"Big Brother" finally does something right: The reality show handles a contestant's grief with shocking sensitivity

When Frankie Grande decided to stay on "Big Brother" after a family death, the show dealt with it perfectly

Published July 24, 2014 5:00PM (EDT)

Frankie Grande     (AP/Charles Sykes)
Frankie Grande (AP/Charles Sykes)

Oddly enough, "Big Brother" finally did something right.

The reality series is the reality genre's most tenacious survivor, overcoming contestant-on-contestant violence and last season's shockingly racist and homophobic competitors in order to continue airing each summer. But the way "Big Brother" handled the death of a contestant's grandfather offered a model of how reality shows should respond when real life painfully intrudes.

Those circumstances were a bit challenging, naturally -- the whole idea of the game is that contestants are entirely sequestered from the outside world, and if they leave, they lose the game. An exception was made, here, to allow contestant Frankie Grande to get news of his grandfather's death via a letter from his family and to discuss the news with his housemates.

It was strange, uncomfortable TV: Grande declared that he definitely wasn't leaving the show, and his fellow competitors, who were generally out of the frame, would interject with familiar, vague comforting words as best they could even despite being his opponents. It felt more like a group therapy session than a tightly engineered dramatic scene. (Meanwhile Grande's sister, the pop star Ariana Grande, has continued a promotional tour around her forthcoming record, noting that she is only still working because "grandps told me he wanted me to always be professional & fulfill my business commitments.")

Reality TV has run up against this sort of thing before. "Big Brother" was filming on Sept. 11, 2001, and a contestant had a cousin missing at the site of the World Trade Center, but declined offers to leave the show or to speak to her family while still competing; "She's a stoic person, and deals with things in her own way," said a producer at the time.

By contrast, during the 2004 "All-Stars" season of "Survivor," past winner Jenna Morasca quit early on because she said she could no longer handle the stress of competing in a game while her mother had late-stage cancer. (A fellow contestant criticized her for leaving, saying he told his family "If you all get killed in a car wreck, don't call me -- I'll be there when it's over.") The season before that, a contestant tried to garner sympathy by enlisting a visiting friend to pretend his (alive) grandmother had died.
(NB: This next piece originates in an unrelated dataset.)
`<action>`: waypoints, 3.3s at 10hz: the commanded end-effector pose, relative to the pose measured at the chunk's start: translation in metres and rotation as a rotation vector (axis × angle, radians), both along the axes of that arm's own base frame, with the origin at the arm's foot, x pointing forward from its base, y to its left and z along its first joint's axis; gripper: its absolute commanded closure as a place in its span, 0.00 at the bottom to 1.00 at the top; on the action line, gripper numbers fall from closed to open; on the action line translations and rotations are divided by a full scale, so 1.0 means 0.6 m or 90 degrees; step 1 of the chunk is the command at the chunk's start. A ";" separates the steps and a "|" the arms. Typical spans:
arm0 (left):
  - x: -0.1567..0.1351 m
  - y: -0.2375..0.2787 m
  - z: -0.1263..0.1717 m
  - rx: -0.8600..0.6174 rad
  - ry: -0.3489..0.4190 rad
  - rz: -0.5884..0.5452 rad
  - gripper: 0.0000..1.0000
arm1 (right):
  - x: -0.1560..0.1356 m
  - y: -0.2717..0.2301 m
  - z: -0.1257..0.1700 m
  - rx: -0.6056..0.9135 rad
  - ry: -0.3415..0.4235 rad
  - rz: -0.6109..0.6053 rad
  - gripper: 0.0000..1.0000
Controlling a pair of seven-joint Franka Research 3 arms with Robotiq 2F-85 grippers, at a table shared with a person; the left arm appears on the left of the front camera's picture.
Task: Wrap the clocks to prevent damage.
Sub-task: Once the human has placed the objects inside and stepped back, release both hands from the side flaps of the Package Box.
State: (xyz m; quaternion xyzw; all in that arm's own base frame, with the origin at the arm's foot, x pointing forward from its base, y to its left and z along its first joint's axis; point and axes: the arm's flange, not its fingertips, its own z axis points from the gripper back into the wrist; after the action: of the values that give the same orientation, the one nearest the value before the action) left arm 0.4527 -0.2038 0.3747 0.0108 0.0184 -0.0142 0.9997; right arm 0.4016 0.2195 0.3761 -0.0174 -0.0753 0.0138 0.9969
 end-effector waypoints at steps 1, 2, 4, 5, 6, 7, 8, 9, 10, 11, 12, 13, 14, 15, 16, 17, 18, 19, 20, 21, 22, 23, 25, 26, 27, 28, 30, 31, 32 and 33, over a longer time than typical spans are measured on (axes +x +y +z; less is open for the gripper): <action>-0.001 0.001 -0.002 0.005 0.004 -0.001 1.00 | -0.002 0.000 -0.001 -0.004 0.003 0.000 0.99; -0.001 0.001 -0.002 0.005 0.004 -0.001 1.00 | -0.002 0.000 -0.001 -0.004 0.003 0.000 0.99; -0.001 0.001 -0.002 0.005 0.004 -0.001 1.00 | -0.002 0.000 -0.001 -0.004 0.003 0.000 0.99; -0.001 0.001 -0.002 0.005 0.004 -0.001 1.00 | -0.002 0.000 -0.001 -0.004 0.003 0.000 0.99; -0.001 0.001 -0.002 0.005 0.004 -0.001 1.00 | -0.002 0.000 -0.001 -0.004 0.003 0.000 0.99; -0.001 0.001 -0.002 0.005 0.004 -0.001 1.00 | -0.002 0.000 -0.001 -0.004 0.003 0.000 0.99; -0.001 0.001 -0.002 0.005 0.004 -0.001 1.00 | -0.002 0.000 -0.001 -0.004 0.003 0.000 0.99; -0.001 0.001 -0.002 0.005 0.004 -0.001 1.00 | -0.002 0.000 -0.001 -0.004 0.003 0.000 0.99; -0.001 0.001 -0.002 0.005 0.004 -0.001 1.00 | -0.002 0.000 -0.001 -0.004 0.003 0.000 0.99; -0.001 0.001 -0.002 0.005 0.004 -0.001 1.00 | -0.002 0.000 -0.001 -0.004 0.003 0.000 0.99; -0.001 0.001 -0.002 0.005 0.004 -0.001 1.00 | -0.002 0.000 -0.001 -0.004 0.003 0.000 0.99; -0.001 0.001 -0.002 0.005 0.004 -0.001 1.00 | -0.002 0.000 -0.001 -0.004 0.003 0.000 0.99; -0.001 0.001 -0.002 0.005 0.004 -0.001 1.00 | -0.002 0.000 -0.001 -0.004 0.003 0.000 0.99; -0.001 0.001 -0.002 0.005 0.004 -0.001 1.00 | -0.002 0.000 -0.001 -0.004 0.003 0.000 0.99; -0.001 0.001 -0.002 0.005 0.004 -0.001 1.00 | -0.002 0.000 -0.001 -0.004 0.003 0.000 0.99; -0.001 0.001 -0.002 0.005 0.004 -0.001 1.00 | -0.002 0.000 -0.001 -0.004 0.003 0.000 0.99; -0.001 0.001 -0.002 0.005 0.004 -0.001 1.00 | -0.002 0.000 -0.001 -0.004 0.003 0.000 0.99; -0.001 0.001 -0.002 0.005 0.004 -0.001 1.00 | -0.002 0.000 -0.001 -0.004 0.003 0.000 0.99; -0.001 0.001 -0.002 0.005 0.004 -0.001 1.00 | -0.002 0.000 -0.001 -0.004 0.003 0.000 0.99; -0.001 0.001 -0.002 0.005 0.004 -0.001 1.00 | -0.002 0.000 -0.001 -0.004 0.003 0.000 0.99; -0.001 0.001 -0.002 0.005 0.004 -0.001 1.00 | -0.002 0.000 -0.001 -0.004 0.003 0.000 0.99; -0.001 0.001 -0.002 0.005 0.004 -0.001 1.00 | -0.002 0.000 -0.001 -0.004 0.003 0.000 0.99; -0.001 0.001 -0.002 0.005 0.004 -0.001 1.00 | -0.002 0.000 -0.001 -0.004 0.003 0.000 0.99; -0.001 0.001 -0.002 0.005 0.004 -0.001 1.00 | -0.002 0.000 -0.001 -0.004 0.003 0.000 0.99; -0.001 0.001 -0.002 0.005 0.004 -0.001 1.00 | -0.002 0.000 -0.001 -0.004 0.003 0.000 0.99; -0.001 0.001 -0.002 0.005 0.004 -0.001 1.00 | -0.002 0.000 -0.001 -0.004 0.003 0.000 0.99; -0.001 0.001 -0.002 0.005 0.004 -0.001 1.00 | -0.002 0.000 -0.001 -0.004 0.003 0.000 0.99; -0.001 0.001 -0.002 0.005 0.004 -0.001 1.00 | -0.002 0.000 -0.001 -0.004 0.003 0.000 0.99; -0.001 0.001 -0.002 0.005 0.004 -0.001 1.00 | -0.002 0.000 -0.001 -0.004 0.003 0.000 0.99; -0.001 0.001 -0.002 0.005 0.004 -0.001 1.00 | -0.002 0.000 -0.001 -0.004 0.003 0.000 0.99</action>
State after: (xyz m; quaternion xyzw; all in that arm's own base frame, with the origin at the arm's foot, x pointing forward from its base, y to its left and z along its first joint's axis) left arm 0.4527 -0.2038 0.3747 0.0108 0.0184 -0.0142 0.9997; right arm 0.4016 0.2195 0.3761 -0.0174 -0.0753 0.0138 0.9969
It was treated at the time by the show as a masterful and intriguing twist -- and did indeed help the contestant, Jon Dalton, make it almost to the end -- but was in poor taste (for a number of reasons, but also) because the conceit of shows like these are that life at home carries on peacefully without those in sequester. The intrusion of real-world "concerns" made it difficult to stomach caring about the castaways' stage-managed struggle to "survive."

"Big Brother" is an even more venal show than "Survivor." With no real physical competition involved, the show documents people trying to stave off boredom in a house. There's far less mythos around the show. Which is why there was less mishegoss around what Frankie Grande "should" do or the commitment he made to the show -- it was taken as a given that he deserved time to metabolize the loss outside the context of whether it'd get him further in the game.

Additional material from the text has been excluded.